2a Easter - I Ptr. 1.3-9 Faith and What Is, (was, and is to come)

Alleluia.  Christ is risen.  The Lord is risen indeed.  Alleluia.


The Gospel for the Second Sunday of Easter immediately moves us toward a rich, comprehensive and comprehensible experience of faith.  To the room where disciples were quartered for fear of the authorities - that the same thing that happened to their Leader might happen to them - came a surprising presence:  the fearless Leader Himself!

"Peace be with you," He said.  Of so much that could be said, we can simply say that this greeting banishes the palpable fear in the room.  "For He is our peace," wrote the letter to the Ephesians, "breaking down the walls of distrust and fear." (2.  )  [Walls, of course, are the great confession of how afraid its erectors are.]  Peace, in the context of what Jesus declares, is the unity that faith brings.  What's contested or questioned in today's readings isn't the content of peace or faith;  it's faith itself and what that means for those gathered at the table with their fingernails ground to bone.

The presence of the Risen Lord brings about the crisis of faith.  Every assembly of where the Gospel is proclaimed brings on such a crisis.  "Receive the Holy Spirit.   Your sins are forgiven," declares Jesus.  Those assembled answer, "Credo!  Credo!"  Those that don't are silent on the question with another word in response.  Oh, and absence has a role as well.

"Unless I set my hands in his wounds, poke my hands in His side," said Thomas the Twin, " I won't believe.  Words directly to His society of friends, implicitly to God.  In the account of Thomas' struggle is revealed not simply about the appearance of Jesus,  but the presence of Jesus.  Perhaps Thomas could have gone along with Jesus dropping by, but the presence undeterred by locked doors, and the revealing of His glorious wounds led Thomas to go with a full on Credo, "My Lord and my God," the 'highest' confession of Jesus in the New Testament.

Faith, belief, and trust are generally translations of one word in the NT, which leads to a deeper understanding I think than the word we understand.  One of our historic tensions with the Roman Catholic theological view is that faith for the most part is seen as a flat, intellectual grasp of things, where faith is more like, "I agree it happened" or the faith as "beliefs held in common". But faith, especially related directed to the Gospel for Lutherans, from the witness of the New Testament is more often about trusting, grasping, taking into ourselves, believing in the good news that is "for us and for our salvation." A (Lutheran) confessional understanding of faith means that "good works necessarily follow," so faith in Christ enables and empowers "good works".  As a matter of fact, the only good works there are faith-in-Christ enabled. Faith in Christ's death and resurrection is not an appendix, or a part of a narrative of faith, it's the entire thing!  The teaching and preaching Church does nothing without our baseline belief in Jesus Christ and what He is done.  Even in the preaching of law distinct from Gospel, we find not so much sense in preaching Law unless it pushes us toward the consolation of Christ.

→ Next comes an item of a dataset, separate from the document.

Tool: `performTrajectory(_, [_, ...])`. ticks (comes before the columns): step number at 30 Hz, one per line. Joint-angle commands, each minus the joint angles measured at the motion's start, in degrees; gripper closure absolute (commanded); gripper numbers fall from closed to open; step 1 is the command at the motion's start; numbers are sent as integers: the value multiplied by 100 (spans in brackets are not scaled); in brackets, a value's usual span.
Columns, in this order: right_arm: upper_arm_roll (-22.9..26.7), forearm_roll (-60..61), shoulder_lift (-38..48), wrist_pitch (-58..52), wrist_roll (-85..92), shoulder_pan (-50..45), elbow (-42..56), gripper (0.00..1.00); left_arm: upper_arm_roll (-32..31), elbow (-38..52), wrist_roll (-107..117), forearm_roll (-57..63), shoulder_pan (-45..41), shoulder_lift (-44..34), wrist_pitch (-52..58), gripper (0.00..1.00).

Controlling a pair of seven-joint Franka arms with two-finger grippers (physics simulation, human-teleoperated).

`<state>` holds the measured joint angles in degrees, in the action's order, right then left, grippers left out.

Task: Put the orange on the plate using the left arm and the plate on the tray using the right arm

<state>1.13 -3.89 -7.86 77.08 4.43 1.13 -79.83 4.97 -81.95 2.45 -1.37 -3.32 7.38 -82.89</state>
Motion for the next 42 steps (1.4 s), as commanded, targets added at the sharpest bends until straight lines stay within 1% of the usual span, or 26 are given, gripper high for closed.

This sort of understanding of faith informs the Second Reading for today in the First Letter of Peter. We have been born anew, given new birth, the writer tells us.  (vv. 3b-4)  Our family of origin is now the church of Jesus Christ,  Our faith is guarded in the vault of heaven for salvation to redound when Jesus Christ's salvation is fully revealed.  The distresses and trials of our lives are to be expected as (get this!) to prove your faith genuine! (v.5)  We are enabled to face the changes and chances of our lives fearlessly, faithfully, and courageously as befits a person given a new birth a new family, apart from those good people on self-justification and self-improvement schemes.  Faith is involved in what is, was, and is to come, as Christ bestows the fullness of life.

"Although you''ve never seen him, you love him,," we hear from this reading.  "Even though you don't see him now, you trust him and so rejoice with a glorious joy that is too much for words."
The joy of our friend Thomas as he saw his risen Lord in person was such an experience.  Might it be that his confession of "my Lord and my God" might be a little closer to a hit your thumb with a hammer truth that we usually admit?  Could it be that our praise of God confessing Jesus as Lord might be a more visceral, beyond immediate description for us as we give God glory and praise in our worship.  The Jesus Who is Risen invites us to no mere fraternity or lodge or service club, for all their service to humanity.  Jesus' resurrection from the dead draws us to a new reality, a new creation which apart from him we can never know, never experience.

In the Gospel of John we hear of a Christ who though his cross draws all people to himself.  Thomas saw the wounds and believed to remind us of the greater blessing we have, of those who "have not seen and yet have come to believe."  (Jn. 19.29)   In solidarity with all the church, particularly with those who suffer through or in the present time, know that our true life is held in the strong vault of heaven, where God is, was, and is to be.  Faith in him unites our faith with those of every time and every place in the Holy Eucharist, where we taste the beginning of the end of the world, which is to fall into the loving arms of God in Jesus Christ.

Alleluia.  Christ is risen.  The Lord is risen, indeed.  Alleluiia.